- Born: March 29, 1914 Lancaster, Pennsylvania, U.S.
- Died: September 15, 2009 (aged 95) Lancaster Township, Pennsylvania, U.S.
- Occupations: Columnist, author, publisher
- Spouse(s): Edith Allport Lestz (?-1957; her death) Margaret Gordon Dana (?-2006; her death)

= Gerald Lestz =

American writer

Gerald S. Lestz (March 29, 1914 – September 15, 2009) was an American newspaper columnist, author, activist, philanthropist and publisher. Lestz is credited with leading the efforts to found the Demuth Museum at the childhood home of artist Charles Demuth on East King Street in Lancaster, Pennsylvania.

==Biography==

===Early life===
Lestz, the first child of immigrant parents, Jacob and Fannie Simon Lestz, was born on March 29, 1914, at their home at 511 South Shippen Street in Lancaster, Pennsylvania.

Lestz graduated from the now defunct Lancaster Boys High School in 1931. He earned his bachelor's degree in merchandising from the Wharton School of the University of Pennsylvania in 1935.

His first job after college was at the upstart Lancaster Independent weekly newspaper. Lestz was hired to write the names of subscribers in circulation books for a starting salary of $15 per week. The now-defunct newspaper's editor, Willim N. Yonung, later promoted Lestz to a reporter.

Gerry Lestz enlisted in the United States Army Air Force during World War II. He met his first wife, Edith Allport Lestz, during the war years. The couple moved to Lancaster following World War II and had two children. Edith Allport Lestz died in 1957. Lestz later married his second wife, Margaret Gordon Dana, an artist, who died in 2006.

===Career===
Lestz returned to his native Lancaster after World War II, where he began writing for the Lancaster New Era newspaper. Lestz would remain on staff at the Lancaster New Era for more than thirty years, focusing on feature articles, columns and editorials. On December 17, 1957, began writing The Scribbler column, a regular piece on Lancaster's history which had appeared in the Lancaster New Era since 1919 (with the exception of a period during World War II). Lestz continued to write The Scribbler twice a week, every week, until his retirement from the newspaper in 1979. Following Lestz's retirement, The Scribbler was taken over by Jack Brubaker, who continues to write the now weekly column as of 2011.

===Civic involvement===
Lestz also headed efforts to establish several cultural and civic institutions in Lancaster. For example, Lestz co-founded the Historic Preservation Trust of Lancaster County.

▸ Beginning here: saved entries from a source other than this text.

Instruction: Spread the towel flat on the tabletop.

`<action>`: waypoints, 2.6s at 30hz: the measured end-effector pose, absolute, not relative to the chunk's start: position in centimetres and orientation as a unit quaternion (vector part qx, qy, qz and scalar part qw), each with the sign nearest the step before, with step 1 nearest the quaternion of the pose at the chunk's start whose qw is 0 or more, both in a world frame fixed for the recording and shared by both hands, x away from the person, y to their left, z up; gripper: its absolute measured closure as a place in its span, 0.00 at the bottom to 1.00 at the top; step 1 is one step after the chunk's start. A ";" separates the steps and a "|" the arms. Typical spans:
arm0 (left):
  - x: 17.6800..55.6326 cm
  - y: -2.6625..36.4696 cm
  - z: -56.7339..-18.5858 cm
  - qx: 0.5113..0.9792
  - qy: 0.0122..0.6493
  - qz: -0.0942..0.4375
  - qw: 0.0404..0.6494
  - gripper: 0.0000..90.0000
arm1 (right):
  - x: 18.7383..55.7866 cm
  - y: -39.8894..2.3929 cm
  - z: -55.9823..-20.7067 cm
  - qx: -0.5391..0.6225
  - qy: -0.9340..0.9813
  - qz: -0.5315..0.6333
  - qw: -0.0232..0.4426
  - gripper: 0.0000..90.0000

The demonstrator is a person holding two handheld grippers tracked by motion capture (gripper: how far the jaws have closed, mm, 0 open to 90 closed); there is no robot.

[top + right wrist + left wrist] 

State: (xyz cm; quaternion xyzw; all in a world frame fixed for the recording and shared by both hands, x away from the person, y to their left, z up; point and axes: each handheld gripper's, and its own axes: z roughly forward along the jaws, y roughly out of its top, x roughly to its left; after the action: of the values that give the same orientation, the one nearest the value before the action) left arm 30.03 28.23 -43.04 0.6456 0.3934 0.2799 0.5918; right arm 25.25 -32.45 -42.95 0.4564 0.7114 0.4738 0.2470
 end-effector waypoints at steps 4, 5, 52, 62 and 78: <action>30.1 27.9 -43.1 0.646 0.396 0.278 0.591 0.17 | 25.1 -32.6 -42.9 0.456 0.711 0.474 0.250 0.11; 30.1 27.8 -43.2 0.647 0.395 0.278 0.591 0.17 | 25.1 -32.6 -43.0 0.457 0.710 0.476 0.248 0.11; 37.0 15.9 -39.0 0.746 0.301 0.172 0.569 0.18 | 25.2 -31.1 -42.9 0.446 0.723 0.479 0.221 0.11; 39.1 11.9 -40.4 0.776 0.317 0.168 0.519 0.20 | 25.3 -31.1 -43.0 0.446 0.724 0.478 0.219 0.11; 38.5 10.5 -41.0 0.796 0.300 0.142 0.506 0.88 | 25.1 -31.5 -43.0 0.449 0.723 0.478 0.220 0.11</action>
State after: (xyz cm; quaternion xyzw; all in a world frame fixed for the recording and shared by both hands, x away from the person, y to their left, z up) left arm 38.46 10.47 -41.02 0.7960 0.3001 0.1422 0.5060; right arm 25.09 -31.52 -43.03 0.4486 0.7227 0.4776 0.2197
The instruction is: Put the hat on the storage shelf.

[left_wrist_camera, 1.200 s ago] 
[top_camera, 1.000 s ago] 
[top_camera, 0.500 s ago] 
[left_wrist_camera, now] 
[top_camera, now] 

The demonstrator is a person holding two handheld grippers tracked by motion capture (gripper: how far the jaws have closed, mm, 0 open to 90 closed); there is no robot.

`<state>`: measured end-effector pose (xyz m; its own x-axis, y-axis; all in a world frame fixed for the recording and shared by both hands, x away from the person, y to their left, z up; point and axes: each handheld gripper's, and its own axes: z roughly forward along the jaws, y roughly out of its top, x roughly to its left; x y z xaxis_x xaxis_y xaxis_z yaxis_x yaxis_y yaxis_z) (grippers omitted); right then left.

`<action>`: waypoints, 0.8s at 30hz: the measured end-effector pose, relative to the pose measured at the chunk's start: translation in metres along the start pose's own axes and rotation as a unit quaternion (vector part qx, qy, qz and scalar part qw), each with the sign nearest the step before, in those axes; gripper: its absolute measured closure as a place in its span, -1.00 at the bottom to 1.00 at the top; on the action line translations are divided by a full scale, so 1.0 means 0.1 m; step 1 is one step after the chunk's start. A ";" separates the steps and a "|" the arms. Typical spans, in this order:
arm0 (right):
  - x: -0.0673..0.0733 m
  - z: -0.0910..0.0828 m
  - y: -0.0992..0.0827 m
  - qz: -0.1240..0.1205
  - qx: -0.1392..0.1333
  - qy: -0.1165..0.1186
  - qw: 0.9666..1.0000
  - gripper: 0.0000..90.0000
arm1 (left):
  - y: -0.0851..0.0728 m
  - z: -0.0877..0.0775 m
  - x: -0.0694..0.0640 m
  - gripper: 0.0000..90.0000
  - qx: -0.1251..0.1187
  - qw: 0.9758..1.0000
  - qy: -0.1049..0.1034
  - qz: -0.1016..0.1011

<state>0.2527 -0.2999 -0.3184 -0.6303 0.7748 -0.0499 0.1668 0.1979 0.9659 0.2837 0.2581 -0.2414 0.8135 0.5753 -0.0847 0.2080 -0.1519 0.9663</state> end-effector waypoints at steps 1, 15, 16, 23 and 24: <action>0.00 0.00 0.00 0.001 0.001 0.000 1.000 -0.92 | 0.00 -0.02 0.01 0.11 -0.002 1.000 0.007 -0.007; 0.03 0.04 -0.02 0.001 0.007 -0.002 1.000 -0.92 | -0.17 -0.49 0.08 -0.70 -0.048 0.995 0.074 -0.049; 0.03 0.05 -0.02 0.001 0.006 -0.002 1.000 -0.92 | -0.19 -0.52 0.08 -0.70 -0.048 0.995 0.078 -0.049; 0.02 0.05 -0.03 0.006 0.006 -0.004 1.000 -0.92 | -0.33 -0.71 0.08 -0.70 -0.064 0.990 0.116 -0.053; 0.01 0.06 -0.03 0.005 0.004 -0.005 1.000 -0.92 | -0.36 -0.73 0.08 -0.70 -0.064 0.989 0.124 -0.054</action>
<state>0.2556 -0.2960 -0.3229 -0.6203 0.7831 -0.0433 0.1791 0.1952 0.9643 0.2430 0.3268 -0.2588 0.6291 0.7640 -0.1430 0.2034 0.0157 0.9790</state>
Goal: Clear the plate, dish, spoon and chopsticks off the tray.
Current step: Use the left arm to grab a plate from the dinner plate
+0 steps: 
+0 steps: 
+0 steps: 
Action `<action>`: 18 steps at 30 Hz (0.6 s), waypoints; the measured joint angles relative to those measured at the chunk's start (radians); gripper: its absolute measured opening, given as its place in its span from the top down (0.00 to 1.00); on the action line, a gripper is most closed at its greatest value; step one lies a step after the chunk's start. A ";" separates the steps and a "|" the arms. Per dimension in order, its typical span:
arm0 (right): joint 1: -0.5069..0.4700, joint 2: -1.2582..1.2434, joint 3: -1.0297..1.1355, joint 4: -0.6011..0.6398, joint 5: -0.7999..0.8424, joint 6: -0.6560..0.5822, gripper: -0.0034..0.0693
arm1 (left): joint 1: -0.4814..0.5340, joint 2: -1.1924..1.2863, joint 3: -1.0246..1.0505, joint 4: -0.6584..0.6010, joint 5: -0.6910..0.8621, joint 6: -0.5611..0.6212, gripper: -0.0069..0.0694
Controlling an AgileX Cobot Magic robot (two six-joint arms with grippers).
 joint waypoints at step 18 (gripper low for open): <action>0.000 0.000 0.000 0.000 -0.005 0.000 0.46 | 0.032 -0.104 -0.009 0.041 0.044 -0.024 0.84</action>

Most notably, Lestz led the campaign to establish the Demuth Museum at the restored childhood home of Charles Demuth, Lancaster's most famous native artist. The museum was known as the Charles Demuth Foundation at the time of its establishment in 1981. Lestz served as the Demuth Foundation's president for museum's first three years. Under Lestz, the Demuth Foundation acquired the Charles Demuth home on East King Street, which became the museum. Lestz and the Foundation also purchased the property next door to the future Demuth Museum from Dorothea and Christopher Demuth. That second property houses the oldest continually operating tobacco shop in the United States. Both structures were converted into a museum by the Foundation which houses works by Charles Demuth as well as the tobacco shop.

Carol Morgan, who became the director of the Charles Demuth Foundation in 1985, noted Lestz's contributions the museum and foundation after examining Lestz records, "I was absolutely stunned at the amount of personal work, planning and bureaucratic threading he went through to get that thing launched."

Lestz also helped to found the Heritage Center of Lancaster County, and served as the organizations president. He also served as the president of the Lancaster Summer Arts Festival, the Lancaster Public Library, Lancaster Community Concert Association, as well as the state president for the Pennsylvania Guild of Craftsmen.

===Writings===
Lestz also published dozens of books and pamphlets on a variety of topics related to history, architecture, the Amish community, folklore and art. He published and edited the Baer's Almanac from 1948 until 2008. The Baer's Almanac is a Lancaster County publication founded in 1825.

From 1986 to 2002, he was publisher of The Strasburg Weekly News, a small newspaper founded in 1898, and continued to contribute a weekly column to the paper until his death.

===Death===
Gerry Lestz died at his home on Conestoga Drive in Lancaster Township, Pennsylvania, on September 15, 2009, at the age of 95. He was survived by his son, Michael Elliot Lestz, daughter, Linda Lestz Weidman; stepson, Robert Gordon Dana; eight grandchildren and eight great-grandchildren.